Required action:
Starting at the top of the records, output every line through the one that contains "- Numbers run", keeping each exactly as it appears.

──────

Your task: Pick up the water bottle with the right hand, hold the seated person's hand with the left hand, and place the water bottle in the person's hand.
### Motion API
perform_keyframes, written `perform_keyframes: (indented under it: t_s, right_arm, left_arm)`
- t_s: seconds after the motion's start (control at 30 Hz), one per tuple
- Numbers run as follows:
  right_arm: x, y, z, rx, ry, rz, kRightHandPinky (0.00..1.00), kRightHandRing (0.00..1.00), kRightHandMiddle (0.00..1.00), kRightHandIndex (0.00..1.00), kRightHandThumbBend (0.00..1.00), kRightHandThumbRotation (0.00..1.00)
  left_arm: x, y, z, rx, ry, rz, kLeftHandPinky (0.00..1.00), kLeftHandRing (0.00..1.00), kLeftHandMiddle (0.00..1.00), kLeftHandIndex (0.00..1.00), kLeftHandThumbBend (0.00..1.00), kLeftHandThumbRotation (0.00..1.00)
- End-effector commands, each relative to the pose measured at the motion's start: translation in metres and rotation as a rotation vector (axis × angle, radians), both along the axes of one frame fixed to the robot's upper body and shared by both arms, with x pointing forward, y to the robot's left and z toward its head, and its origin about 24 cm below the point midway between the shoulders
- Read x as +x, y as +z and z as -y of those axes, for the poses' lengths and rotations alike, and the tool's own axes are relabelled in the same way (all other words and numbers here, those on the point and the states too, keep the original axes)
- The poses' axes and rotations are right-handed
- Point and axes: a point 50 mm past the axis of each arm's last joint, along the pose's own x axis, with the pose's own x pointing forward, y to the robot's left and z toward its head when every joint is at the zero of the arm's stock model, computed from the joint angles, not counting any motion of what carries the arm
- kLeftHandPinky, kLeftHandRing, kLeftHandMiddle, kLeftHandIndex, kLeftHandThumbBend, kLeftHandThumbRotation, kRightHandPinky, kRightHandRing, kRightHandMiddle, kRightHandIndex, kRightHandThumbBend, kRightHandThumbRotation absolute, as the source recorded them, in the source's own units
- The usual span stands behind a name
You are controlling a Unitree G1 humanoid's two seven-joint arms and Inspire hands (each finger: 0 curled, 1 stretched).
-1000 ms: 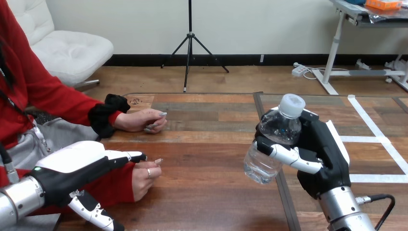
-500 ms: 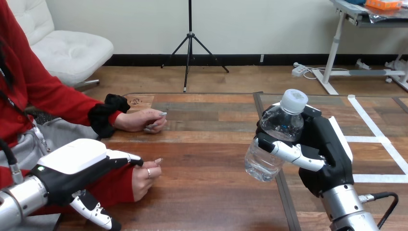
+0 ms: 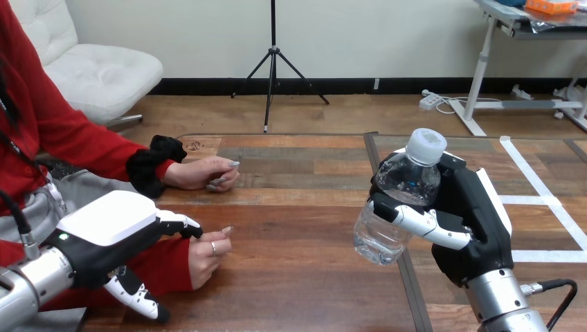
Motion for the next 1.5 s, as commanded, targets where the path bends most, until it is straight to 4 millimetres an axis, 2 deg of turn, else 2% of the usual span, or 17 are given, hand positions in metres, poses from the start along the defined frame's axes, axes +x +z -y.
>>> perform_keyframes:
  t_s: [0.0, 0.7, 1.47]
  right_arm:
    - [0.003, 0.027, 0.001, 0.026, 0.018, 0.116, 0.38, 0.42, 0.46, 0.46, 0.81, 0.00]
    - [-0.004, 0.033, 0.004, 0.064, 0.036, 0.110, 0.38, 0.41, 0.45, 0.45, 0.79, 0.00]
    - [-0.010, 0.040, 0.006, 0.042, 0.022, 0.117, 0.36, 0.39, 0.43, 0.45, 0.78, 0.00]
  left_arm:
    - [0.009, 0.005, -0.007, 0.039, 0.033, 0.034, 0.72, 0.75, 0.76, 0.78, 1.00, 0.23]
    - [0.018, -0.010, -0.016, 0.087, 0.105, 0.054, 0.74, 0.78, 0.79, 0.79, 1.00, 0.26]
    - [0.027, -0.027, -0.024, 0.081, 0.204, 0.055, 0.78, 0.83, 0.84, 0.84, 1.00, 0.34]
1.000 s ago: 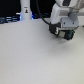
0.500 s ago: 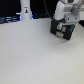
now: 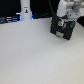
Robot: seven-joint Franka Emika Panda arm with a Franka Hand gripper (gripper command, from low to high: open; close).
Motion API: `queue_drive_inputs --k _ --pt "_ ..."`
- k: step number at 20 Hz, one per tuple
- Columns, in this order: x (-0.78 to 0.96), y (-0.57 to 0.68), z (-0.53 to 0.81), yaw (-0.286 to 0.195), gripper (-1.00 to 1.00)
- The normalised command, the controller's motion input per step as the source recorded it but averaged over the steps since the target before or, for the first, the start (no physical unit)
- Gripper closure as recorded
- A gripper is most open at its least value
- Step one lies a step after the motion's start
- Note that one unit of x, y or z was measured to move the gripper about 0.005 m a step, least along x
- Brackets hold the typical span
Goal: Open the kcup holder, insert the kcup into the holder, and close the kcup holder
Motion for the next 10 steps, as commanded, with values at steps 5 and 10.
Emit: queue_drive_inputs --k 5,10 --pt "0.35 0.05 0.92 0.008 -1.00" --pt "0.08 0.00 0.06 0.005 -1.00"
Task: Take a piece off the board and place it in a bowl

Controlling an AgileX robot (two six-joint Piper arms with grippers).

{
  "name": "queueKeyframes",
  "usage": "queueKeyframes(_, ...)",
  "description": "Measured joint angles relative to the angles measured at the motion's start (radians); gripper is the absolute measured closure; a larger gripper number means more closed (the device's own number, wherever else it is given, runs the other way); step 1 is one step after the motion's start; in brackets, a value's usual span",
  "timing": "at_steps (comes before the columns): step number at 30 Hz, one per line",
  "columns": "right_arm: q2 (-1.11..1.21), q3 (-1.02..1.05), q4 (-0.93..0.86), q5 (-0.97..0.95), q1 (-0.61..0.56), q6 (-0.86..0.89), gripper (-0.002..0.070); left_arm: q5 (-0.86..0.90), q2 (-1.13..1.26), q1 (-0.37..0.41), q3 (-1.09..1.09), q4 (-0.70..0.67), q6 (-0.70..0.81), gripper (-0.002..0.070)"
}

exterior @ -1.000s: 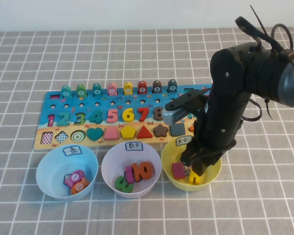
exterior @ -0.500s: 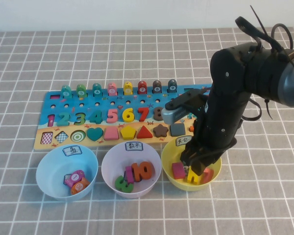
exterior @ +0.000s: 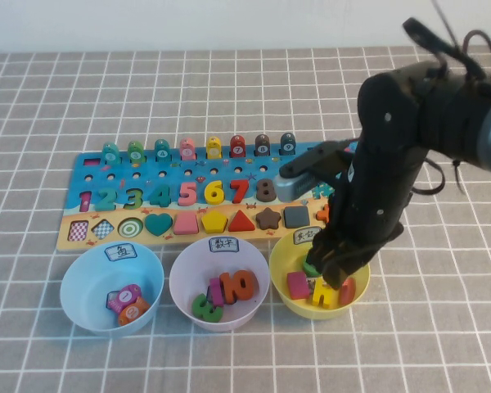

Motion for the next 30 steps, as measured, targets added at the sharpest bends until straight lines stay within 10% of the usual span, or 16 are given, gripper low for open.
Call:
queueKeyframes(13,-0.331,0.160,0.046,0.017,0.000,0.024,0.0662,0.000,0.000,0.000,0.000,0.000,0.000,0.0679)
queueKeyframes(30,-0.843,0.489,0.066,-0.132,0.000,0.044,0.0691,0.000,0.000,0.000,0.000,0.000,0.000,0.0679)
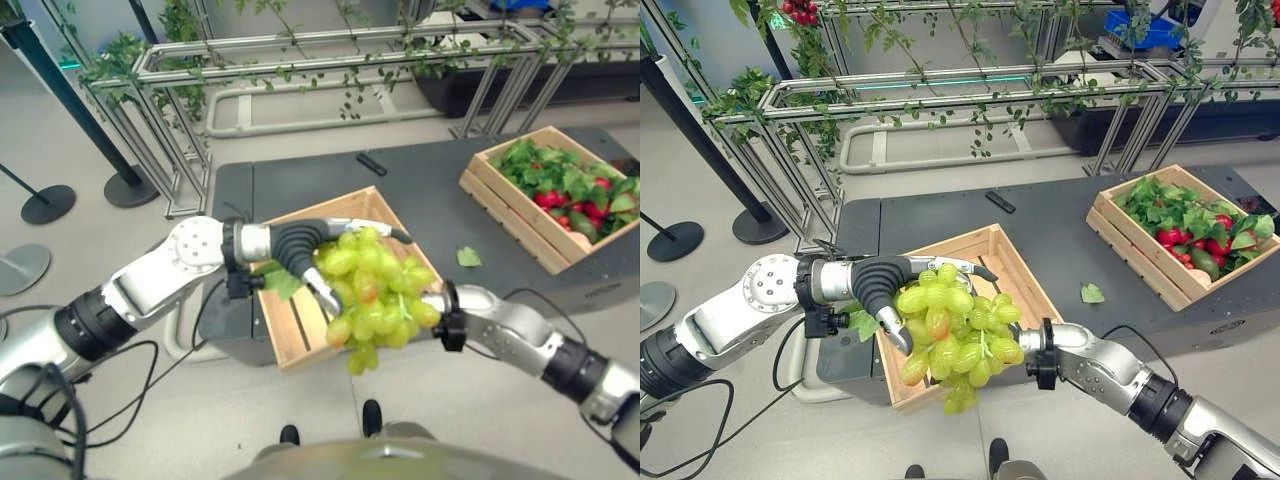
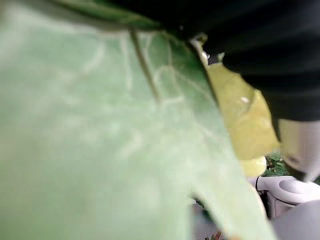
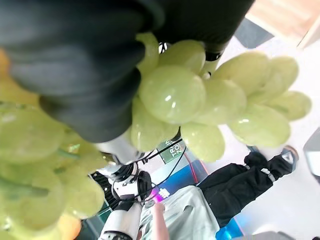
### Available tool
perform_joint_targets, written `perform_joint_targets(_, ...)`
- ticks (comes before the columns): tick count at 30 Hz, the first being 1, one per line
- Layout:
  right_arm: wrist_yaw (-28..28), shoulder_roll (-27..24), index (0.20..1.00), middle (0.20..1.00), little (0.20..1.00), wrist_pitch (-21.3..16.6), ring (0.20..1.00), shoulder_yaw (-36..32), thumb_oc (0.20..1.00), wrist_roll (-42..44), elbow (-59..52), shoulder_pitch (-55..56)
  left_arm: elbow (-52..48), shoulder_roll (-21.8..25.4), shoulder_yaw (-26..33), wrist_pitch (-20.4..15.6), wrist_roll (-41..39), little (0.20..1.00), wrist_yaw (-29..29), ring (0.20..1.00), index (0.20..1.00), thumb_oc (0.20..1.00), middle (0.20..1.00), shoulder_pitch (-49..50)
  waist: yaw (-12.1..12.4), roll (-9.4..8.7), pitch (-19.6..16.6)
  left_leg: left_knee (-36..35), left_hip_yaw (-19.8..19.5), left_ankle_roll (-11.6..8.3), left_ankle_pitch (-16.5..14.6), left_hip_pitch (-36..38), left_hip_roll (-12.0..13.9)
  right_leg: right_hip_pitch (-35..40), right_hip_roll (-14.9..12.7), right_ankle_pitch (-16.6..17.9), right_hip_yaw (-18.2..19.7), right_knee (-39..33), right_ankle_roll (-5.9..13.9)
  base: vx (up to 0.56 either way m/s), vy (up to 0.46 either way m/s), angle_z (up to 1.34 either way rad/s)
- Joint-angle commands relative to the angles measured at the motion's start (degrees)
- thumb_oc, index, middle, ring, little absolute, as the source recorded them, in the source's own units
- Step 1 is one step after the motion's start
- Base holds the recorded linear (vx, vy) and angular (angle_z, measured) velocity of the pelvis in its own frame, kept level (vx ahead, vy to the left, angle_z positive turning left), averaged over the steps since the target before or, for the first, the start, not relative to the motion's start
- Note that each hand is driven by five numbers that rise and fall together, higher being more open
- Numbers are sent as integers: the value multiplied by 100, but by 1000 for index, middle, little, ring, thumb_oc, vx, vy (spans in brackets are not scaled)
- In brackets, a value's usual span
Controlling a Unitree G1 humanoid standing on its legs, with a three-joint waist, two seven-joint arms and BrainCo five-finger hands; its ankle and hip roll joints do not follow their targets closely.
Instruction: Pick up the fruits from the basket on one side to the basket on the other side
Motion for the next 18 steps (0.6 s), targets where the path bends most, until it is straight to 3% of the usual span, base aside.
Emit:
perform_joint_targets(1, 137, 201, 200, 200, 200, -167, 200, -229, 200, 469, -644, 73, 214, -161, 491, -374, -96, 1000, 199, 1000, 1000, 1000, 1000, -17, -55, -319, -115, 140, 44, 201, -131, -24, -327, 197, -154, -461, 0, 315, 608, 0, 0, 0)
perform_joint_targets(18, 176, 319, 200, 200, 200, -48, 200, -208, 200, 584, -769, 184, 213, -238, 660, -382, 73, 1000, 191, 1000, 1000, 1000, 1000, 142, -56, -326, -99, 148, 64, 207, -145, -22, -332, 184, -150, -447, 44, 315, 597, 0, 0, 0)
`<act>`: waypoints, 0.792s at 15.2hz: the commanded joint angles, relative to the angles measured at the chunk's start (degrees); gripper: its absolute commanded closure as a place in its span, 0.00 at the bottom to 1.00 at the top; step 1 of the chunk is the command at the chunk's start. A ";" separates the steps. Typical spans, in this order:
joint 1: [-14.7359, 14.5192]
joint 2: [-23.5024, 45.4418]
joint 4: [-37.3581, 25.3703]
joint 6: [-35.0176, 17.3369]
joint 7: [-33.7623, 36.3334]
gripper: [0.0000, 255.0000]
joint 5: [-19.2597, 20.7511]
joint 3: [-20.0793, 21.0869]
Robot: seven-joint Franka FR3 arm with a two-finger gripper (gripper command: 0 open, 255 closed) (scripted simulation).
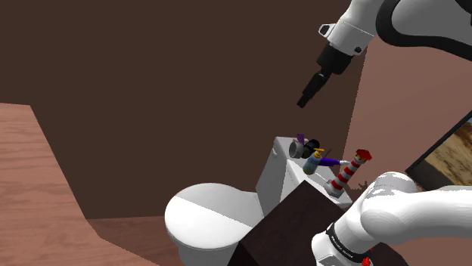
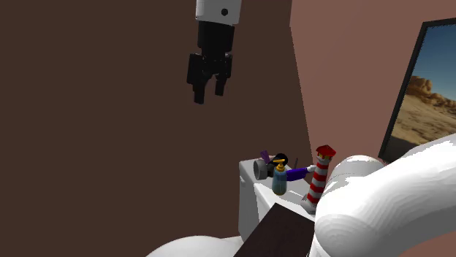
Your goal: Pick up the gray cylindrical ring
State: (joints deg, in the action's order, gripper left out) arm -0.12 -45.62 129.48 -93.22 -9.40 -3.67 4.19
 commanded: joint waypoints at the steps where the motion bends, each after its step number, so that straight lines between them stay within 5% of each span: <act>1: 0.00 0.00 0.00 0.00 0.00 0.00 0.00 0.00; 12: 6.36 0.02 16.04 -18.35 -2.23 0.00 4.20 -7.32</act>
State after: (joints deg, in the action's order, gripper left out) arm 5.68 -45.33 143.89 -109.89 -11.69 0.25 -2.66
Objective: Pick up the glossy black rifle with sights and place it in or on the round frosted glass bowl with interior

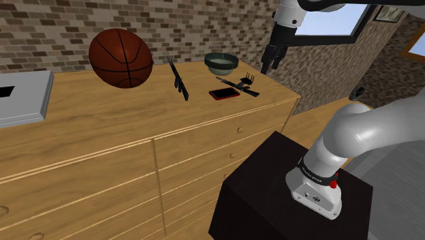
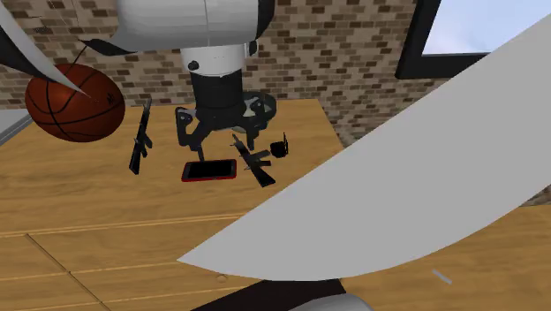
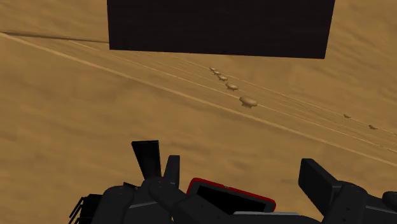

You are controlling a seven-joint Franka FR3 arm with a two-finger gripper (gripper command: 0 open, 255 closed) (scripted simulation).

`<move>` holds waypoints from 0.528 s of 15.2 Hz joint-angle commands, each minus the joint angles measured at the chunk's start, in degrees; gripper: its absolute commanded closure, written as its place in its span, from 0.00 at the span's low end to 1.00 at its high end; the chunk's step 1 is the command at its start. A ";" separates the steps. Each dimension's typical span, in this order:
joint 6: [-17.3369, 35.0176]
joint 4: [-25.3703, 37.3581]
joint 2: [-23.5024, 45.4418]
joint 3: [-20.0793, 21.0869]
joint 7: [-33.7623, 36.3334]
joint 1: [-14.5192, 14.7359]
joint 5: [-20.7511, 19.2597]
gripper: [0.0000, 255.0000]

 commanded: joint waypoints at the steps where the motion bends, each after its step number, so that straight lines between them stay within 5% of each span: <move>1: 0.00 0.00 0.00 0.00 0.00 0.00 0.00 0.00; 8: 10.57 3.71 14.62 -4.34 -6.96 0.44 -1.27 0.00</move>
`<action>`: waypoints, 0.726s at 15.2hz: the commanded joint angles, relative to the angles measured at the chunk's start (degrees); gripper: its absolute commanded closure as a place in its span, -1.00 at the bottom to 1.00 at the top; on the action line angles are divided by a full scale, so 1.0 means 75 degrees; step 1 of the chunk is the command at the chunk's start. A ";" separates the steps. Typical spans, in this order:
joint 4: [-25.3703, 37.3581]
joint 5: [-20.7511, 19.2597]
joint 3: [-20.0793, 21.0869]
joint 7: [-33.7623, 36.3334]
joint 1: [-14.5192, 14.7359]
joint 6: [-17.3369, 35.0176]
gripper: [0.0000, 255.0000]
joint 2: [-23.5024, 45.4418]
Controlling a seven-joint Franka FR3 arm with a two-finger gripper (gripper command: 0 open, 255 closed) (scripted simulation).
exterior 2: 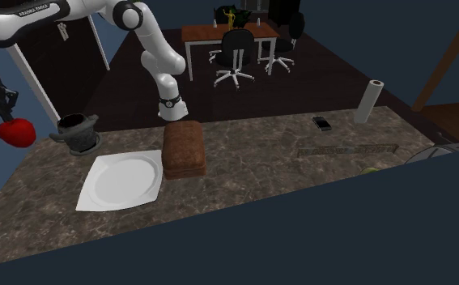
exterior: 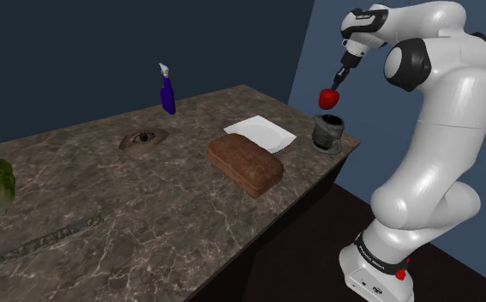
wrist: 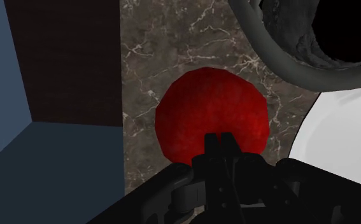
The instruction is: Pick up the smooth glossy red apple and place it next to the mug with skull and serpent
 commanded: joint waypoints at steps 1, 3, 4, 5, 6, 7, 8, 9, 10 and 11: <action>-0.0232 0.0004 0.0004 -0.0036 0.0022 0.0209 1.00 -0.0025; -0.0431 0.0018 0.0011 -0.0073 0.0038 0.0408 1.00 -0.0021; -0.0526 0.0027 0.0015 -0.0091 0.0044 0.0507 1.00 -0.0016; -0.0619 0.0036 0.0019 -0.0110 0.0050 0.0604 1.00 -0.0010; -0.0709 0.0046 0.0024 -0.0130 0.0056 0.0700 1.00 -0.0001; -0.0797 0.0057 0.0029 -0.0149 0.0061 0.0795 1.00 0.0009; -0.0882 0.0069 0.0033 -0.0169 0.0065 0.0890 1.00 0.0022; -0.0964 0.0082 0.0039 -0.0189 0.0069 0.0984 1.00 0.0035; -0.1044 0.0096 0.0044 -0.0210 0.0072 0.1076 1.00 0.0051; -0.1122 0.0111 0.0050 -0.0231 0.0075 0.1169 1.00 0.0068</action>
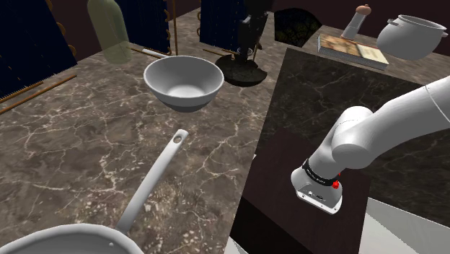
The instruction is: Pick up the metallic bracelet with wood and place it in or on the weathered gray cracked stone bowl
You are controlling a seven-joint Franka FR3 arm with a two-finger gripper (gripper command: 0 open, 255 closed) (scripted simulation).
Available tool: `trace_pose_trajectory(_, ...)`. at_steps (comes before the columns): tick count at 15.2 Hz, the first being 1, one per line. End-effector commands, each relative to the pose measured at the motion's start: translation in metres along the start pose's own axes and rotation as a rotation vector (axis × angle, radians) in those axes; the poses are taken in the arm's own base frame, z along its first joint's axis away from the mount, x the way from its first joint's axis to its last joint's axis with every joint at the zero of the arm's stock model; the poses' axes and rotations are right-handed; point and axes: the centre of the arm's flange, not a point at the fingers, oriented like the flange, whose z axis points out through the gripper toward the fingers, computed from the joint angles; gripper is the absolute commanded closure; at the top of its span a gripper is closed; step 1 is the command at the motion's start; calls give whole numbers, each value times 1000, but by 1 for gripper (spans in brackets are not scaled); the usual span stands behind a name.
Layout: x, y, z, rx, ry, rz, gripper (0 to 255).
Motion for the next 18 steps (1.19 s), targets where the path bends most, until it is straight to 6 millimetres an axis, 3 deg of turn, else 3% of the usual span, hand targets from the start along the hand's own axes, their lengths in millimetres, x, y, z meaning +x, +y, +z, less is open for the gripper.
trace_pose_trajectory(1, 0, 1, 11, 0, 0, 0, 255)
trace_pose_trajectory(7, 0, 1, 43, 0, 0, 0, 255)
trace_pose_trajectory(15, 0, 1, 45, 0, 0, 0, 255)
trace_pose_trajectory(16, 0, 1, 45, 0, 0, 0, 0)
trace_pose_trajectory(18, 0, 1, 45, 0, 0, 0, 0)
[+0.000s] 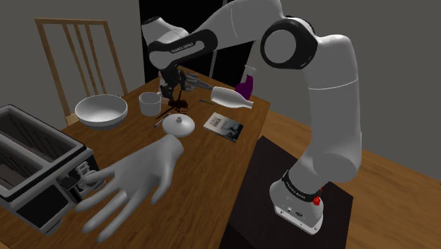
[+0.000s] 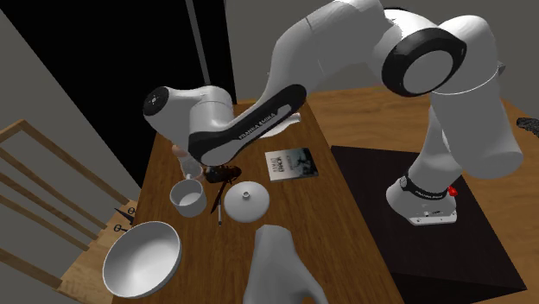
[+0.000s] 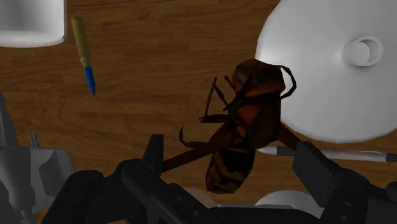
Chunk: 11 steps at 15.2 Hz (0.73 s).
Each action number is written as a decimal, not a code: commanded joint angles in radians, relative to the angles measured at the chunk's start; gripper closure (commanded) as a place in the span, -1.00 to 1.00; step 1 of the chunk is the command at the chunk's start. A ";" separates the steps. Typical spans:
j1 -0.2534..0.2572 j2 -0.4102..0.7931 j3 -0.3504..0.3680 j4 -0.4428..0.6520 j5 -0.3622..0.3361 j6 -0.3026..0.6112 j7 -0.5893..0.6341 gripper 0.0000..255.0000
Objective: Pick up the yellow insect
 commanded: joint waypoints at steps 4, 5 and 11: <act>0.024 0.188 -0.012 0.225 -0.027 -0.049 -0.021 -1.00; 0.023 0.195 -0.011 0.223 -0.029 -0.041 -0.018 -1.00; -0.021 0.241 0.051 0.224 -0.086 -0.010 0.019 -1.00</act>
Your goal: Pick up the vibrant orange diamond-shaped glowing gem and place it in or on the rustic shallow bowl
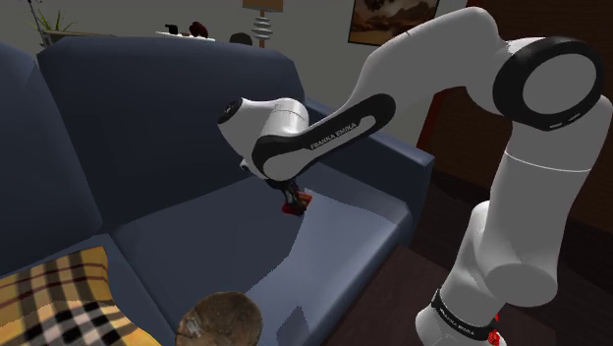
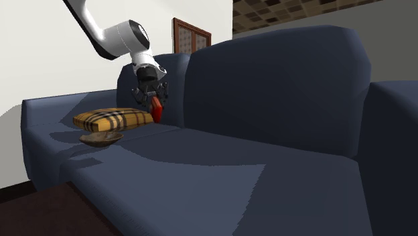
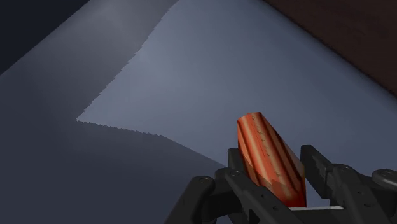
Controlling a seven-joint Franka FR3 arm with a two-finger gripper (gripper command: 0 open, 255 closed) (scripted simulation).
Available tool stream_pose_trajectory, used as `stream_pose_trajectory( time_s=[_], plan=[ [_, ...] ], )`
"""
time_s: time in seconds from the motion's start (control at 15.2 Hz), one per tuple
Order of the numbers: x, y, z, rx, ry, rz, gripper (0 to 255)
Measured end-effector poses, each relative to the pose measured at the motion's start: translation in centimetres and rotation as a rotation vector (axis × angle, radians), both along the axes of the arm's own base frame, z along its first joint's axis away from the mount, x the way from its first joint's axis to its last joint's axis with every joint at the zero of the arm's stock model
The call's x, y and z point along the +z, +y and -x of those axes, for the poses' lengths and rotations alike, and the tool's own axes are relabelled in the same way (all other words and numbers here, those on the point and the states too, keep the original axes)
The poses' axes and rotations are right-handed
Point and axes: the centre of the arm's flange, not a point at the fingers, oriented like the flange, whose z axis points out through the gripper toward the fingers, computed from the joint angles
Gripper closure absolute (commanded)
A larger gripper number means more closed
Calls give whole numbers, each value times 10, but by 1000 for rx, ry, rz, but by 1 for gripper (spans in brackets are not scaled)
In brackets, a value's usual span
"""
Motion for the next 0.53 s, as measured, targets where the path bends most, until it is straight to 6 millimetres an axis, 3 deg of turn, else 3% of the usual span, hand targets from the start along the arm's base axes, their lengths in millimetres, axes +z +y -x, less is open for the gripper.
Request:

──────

Answer section:
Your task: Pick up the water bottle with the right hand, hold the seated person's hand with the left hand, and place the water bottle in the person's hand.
### Motion API
perform_keyframes, written `perform_keyframes: (indented under it: t_s, right_arm, left_arm)`
- t_s: seconds after the motion's start (control at 30 Hz), one per tuple
- Numbers run as follows:

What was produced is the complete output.